Sunday 19 October 2008

POLIO-FREE PROGRAMME SUFFERS SETBACK (D/G Monday October 20, 2008.PAGE 32)

GHANA’S quest to become a polio-free society has been hit by a setback following the detection of a wild polio virus in the Yendi District of the Northern Region.
The case was detected last Thursday, October 9, 2008 and presently a team of officials from the World Health Organisation (WHO) is in the district to conduct further investigations.
The Upper East Regional Director of Health Services, Dr John Koku Awoonor-Williams, who disclosed this in Bolgatanga at the launch of this year’s Integrated Maternal and Child Health (IMCH) campaign, said, “If confirmed, Ghana’s programme to eradicate polio would have suffered a severe drawback for a few more years.”
He said prior to the detection of the virus in the Yendi District, the nation was poised for the final push to attain polio eradication.
“Ghana was on the verge of certification as a polio-free country and, therefore, news of the emergence of the virus is unfortunate,” he said.
In 1988, the World Health Assembly passed Resolution WHA 41.28, which committed the WHO to the global eradication of polio by the year 2000 by providing immunisation exclusively with oral polio vaccine (OPV).
Polio is a highly infectious disease caused by a virus. It invades the nervous system and can cause total paralysis in a matter of hours. It can strike at any age, but mainly affects children under five through contaminated water.
The virus enters the body through the mouth and multiplies in the intestine. Initial symptoms are fever, fatigue, headache, vomiting, stiffness in the neck and pain in the limbs. One in 200 infections leads to irreversible paralysis (usually in the legs).
Among those paralysed, 5–10 per cent die when their breathing muscles become immobilised. Although paralysis is the most visible sign of polio infection, fewer than one per cent of polio infections ever result in paralysis.
Since September 2003 there has not been any reported case of wild polio virus (WPV) in Ghana, mainly due to the successful National Immunisation Day campaigns and improved routine immunisation.
According to Dr Awoonor-Williams, in spite of all that, the threat of polio importation persisted and Ghana could not be left out of that threat.
He said as of December 31, 2007, only 367 WPV cases had been confirmed in five countries, including Nigeria, DR Congo, Angola, Chad and Niger, showing a 70 per cent case reduction in the total number of cases reported in 2006.
He said as of March 5, 2008, 37 WPV cases had been confirmed in four countries in the Africa Region — 32 in Nigeria, three in Niger, three in Angola and one in Chad.
The Regional Director of Health Services said based on those threats, there was an urgent need to step up maternal and child health campaigns.
Launching the campaign, Dr Awoonor-Williams called on all municipal and district assemblies, heads of households, chiefs and opinion leaders to help mobilise their communities for a successful programme.
The nation-wide campaign, to be held from October 16-18, is on the theme, “Healthy mothers and children make a better Ghana”.

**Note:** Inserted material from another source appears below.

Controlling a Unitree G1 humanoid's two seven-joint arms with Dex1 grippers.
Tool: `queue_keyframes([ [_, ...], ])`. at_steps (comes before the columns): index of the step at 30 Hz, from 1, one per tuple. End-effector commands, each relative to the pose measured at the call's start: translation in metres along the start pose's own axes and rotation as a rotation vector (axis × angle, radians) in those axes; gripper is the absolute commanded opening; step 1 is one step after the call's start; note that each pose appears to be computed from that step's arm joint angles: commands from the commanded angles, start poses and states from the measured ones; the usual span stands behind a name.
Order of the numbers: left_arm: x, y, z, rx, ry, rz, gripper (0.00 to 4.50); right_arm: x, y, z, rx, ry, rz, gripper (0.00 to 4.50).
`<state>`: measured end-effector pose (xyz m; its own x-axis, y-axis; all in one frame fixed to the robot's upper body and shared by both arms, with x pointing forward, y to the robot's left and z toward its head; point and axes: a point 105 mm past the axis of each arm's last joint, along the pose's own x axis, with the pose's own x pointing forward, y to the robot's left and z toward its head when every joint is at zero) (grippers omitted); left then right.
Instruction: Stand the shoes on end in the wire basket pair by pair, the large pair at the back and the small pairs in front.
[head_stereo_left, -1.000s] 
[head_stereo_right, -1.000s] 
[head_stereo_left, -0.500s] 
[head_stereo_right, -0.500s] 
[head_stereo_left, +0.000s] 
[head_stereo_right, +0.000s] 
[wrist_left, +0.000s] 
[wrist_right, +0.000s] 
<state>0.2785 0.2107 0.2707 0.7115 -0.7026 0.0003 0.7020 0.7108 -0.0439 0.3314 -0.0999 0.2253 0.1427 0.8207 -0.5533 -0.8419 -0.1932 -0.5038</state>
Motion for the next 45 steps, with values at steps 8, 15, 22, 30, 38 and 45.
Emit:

In the Upper East Region, a total of 550,123 children under five will receive polio vaccination, Vitamin A supplementation and de-worming treatment, while long-lasting insecticide-treated nets will be provided for children less than one.
Again, 40,750 pregnant mothers will be de-wormed and given vitamin A supplementation.
UNICEF, World Vision International and the Red Cross Society are assisting the GHS towards the success of the programme in the Upper East Region.
UNICEF has committed GH¢13,000 to the effort towards the training of community-based agents, in addition to the provision of 40,000 insecticide-treated nets for distribution freely to children under the age of one.